• **Goal of the exercise**
For the listing below, give the number of lines that include "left" and add nothing to it.
▬▬▬▬▬▬▬▬▬▬
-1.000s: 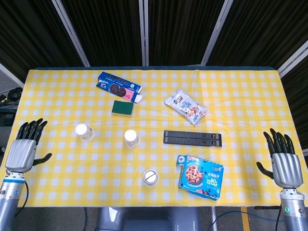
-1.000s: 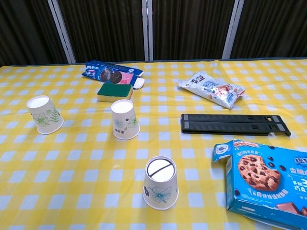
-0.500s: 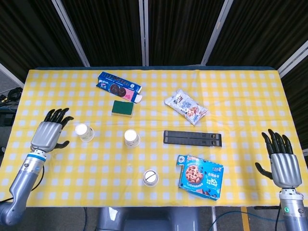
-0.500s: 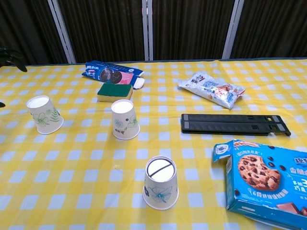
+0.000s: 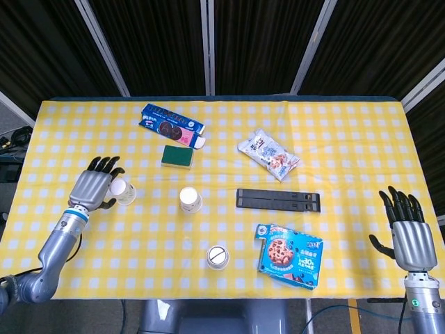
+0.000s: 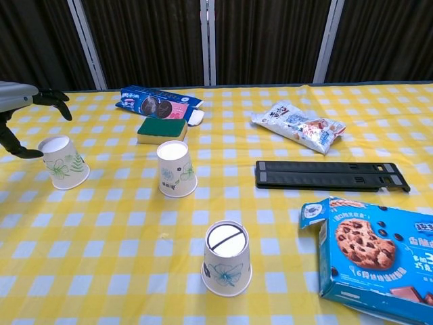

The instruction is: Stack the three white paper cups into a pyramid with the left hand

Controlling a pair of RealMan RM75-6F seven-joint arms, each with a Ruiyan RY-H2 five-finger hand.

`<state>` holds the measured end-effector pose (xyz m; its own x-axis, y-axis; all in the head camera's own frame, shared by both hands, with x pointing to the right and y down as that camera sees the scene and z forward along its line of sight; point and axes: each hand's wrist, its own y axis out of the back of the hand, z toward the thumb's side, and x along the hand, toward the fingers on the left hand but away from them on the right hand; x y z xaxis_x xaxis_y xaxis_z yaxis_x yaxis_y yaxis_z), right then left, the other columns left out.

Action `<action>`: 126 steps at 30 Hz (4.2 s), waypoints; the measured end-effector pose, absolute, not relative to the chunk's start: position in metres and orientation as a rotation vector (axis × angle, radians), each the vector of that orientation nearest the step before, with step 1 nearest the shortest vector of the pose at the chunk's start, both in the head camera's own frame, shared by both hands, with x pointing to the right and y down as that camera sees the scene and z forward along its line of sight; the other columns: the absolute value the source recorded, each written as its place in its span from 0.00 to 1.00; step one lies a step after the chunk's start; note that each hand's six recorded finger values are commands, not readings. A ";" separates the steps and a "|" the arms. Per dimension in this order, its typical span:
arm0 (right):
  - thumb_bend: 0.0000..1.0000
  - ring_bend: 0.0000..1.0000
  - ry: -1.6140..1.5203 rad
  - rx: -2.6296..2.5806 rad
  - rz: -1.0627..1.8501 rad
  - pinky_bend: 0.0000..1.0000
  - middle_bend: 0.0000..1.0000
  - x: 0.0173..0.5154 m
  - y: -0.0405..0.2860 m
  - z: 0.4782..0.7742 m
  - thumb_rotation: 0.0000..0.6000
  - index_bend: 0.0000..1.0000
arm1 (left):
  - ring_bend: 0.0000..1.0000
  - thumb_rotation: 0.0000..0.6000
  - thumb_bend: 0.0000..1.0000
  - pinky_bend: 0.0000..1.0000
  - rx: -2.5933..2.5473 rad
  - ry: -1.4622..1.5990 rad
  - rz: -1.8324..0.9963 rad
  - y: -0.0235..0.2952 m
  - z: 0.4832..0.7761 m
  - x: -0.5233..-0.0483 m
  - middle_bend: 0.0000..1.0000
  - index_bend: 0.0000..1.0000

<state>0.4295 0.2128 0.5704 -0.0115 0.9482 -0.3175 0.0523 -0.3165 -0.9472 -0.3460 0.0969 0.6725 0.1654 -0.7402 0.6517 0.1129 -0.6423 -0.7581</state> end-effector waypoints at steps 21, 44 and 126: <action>0.10 0.00 -1.086 -1.478 1.434 0.00 0.00 0.428 0.214 0.571 1.00 0.02 | 0.00 1.00 0.31 0.00 -1.749 0.592 -1.597 0.095 0.692 -0.340 0.00 0.45; 0.10 0.00 -1.111 -1.488 1.422 0.00 0.00 0.429 0.214 0.566 1.00 0.02 | 0.00 1.00 0.32 0.00 -1.810 0.537 -1.397 0.100 0.666 -0.261 0.00 0.45; 0.10 0.00 -1.204 -1.484 1.377 0.00 0.00 0.440 0.211 0.544 1.00 0.04 | 0.00 1.00 0.11 0.00 -1.972 0.051 -0.754 0.210 0.641 -0.100 0.00 0.20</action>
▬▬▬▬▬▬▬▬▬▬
• **Answer area**
3